1. Two question were referred to by the Tribunal to the High Court of Allahabad under section 66 (1) of the Indian Income-tax Act, 1922. We are concerned with the first question alone, because the second has been answered in favour of the assessee and no appeal has been filed by the revenue against the decision on that question. The question which was decided against the assessee reads as follows :

'Whether the interest on securities issued by the erstwhile Indian States of Travancore and Cochin is assessable under section 8 of the Act or under section 12 of the Act ?'

2. There is no dispute that he securities held by the appellant bank were issued by the Indian States of Travancore and Cochin some time before August 15, 1947. The securities were 'tax free'. Under section 8 of the Income-tax Act, 1922, the tax shall be payable by an assessee under the head 'Interest on securities' in respect of the interest receivable by him on any security or other securities for money issued by or on behalf of a local authority or a company. The third proviso to that section provides :

'Provided further that the income-tax payable on the interest receivable on any security of a State Government issued income-tax free shall by payable by the State Government.'

3. The appellant-bank contended that the securities of the Indian State of Travancore and Cochin were State Government securities and relied upon the definition of State Government in section 3(60) of the General Clauses Act. The High Court rejected the contention holding that the securities were 'Government securities' within the meaning of section 3(24) of the General Clauses Act and, on the express terms of that clause, Government securities did not include securities of the Government of any Part B Estate where reference was made in any Act or Regulation before the commencement of the Constitution to such securities. ' But section 8 does not use the expression 'Government securities'. It uses the expression 'securities of the State Government' and there is no reason to substitute in a taxing statute in expression which the question is covered by a judgment of this court in Commissioner of Income-tax v.
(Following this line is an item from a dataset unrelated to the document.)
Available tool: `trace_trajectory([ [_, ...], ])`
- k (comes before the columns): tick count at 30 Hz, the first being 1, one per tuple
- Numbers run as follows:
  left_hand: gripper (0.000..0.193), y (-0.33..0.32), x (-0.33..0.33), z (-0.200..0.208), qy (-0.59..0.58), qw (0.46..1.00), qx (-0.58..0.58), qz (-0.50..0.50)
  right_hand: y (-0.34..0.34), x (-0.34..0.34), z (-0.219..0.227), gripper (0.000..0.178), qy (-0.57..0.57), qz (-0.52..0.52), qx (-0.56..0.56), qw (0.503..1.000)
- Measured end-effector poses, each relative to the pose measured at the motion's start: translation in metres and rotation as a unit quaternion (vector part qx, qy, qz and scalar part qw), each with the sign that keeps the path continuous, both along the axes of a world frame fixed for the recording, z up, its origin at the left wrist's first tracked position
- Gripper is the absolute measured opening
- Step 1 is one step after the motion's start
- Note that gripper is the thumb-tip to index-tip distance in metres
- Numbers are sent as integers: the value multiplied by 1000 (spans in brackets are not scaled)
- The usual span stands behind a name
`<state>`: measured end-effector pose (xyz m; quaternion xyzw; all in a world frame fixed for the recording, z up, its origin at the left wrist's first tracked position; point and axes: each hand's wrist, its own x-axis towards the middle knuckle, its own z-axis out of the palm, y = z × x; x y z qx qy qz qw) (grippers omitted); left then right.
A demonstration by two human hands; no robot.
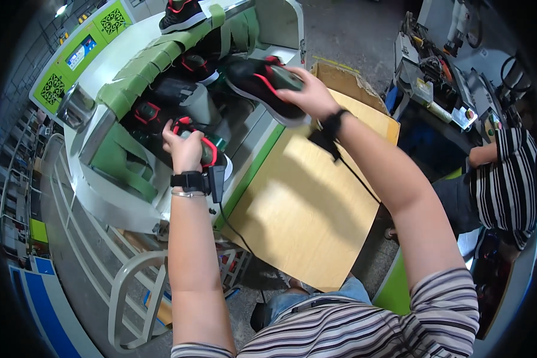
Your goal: Handling and placing shoes into a heat-shaping or drying machine in a factory setting.
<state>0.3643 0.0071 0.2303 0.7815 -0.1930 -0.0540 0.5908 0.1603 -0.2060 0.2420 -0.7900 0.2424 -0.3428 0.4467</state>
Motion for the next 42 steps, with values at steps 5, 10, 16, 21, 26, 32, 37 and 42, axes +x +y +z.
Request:
trace_trajectory([
  [5, 79, -21, 21, -11, -1, 999, 9, -34, -117, 98, -45, 71, 9, -86, -192, 978],
  [10, 70, 13, 43, -8, 25, 994, -72, -77, -143, 33, -74, 97, 15, 11, 66, 998],
  [16, 70, -7, 49, -6, 48, 987, -102, -111, -113, -145, -178, 68, 473, -94, -93, 871],
  [21, 54, -2, 87, -8, 155, 972, -20, -174, 9, -164, -200, 30, 291, -142, -17, 946],
  [26, 82, 6, -15, -13, -431, 900, 48, 37, 168, -187, -197, 40, 313, -66, -14, 947],
  [32, 69, 50, -211, -154, -155, 766, 204, -590, 242, -234, -179, 84, 354, -27, 59, 933],
  [37, 43, 53, -227, -246, -114, 807, 242, -526, 254, -243, -170, 110, 327, 6, 203, 923],
  [42, 31, 60, -217, -224, 17, 797, 212, -565, 288, -241, -205, 124, 292, -49, 185, 937],
])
H. E. H. Mir Osman Ali Bahadure, where this court held in dealing with the claim of an assessee to exemption from liability to pay tax in respect of the Hyderabad State Securities issued before the Constitution was enacted that the assessee was entitled under section 8, third proviso, to exemption from tax on interest on those securities.

4. The appeal is therefore allowed and the answer recorded by the High Court on the first question discharged. The answer to the first question will be that the securities issued by the Indian State of Travancore and Cochin were assessable under section 8 of the Income- tax Act, 1922. The Commissioner will pay the costs of the appellant- bank in this court and in the High Court.